→ HOW TO COMPLETE THIS TASK
Find each line of the entries with the string "picture", please, and copy it.

→ Data entries
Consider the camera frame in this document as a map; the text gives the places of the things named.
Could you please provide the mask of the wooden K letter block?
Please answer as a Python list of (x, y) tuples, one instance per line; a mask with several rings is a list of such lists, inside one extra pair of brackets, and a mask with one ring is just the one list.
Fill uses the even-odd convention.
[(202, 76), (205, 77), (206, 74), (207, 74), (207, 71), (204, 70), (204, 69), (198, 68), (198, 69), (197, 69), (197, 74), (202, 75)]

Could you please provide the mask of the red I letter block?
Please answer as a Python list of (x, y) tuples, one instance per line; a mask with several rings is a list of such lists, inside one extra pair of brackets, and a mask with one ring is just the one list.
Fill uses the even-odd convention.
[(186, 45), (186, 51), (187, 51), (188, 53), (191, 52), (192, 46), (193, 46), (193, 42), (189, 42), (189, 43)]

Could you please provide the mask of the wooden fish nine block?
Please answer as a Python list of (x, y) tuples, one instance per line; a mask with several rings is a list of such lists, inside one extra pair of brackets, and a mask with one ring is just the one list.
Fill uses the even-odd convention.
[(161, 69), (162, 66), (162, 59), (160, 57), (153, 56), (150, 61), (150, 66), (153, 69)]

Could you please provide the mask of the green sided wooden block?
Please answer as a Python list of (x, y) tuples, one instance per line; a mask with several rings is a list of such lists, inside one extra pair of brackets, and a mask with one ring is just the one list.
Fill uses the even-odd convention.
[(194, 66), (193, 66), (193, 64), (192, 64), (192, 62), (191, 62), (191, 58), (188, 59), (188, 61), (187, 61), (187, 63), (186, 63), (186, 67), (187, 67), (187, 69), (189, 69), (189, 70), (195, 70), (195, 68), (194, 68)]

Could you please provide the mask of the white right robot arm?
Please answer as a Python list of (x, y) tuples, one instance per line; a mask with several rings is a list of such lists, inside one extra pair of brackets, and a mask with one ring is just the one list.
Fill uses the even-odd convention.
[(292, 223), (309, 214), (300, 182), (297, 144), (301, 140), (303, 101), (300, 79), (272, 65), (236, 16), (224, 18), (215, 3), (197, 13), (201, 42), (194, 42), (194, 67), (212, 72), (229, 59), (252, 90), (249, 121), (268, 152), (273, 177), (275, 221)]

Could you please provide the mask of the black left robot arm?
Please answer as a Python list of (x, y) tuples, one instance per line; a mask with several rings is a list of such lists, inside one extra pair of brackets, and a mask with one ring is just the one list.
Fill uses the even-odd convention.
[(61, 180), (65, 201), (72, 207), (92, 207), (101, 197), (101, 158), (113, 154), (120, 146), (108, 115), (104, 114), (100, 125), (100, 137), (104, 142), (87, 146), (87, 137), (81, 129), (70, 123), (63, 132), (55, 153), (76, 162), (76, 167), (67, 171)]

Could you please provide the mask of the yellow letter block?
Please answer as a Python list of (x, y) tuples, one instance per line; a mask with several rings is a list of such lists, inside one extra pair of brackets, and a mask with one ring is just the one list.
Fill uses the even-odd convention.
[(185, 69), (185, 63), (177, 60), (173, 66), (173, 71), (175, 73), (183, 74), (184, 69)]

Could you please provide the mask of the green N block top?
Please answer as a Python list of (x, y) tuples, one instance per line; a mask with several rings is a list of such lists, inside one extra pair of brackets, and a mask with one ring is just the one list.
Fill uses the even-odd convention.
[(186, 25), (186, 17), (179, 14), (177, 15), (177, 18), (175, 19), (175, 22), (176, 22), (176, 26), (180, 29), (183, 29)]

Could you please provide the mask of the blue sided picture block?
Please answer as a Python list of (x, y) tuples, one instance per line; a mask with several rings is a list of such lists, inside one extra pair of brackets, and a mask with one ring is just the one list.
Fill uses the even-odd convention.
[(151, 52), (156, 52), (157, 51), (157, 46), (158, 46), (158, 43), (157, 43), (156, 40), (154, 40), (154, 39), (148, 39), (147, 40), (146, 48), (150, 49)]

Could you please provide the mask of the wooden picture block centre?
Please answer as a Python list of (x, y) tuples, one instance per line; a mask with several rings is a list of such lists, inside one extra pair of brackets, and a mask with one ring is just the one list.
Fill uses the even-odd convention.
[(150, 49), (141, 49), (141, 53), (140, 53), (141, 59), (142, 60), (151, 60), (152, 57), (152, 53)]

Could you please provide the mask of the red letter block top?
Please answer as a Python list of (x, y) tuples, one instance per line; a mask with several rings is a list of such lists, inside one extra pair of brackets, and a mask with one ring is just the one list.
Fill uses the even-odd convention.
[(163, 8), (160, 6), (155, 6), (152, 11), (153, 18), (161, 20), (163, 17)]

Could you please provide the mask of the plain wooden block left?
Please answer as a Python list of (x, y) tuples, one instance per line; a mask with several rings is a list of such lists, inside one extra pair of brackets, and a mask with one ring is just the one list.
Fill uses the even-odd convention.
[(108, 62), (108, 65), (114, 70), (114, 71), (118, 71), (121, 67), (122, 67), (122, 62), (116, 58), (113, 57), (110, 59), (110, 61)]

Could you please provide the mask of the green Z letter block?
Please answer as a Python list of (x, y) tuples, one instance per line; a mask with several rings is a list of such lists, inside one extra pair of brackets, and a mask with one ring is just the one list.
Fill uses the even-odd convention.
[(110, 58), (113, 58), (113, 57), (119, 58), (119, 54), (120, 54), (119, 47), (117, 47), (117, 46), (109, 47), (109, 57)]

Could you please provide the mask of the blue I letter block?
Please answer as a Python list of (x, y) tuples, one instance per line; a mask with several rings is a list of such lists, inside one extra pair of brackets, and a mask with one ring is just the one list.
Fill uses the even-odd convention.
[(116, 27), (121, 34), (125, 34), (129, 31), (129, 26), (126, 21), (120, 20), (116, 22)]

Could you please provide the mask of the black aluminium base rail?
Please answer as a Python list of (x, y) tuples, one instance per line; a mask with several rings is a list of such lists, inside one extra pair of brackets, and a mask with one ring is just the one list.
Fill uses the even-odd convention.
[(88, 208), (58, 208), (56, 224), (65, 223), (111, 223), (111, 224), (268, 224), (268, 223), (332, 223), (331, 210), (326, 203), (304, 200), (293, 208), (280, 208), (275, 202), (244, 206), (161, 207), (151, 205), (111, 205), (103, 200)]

→ TASK RESULT
Could you please provide the mask of the blue sided picture block?
Could you please provide the mask of the wooden picture block centre?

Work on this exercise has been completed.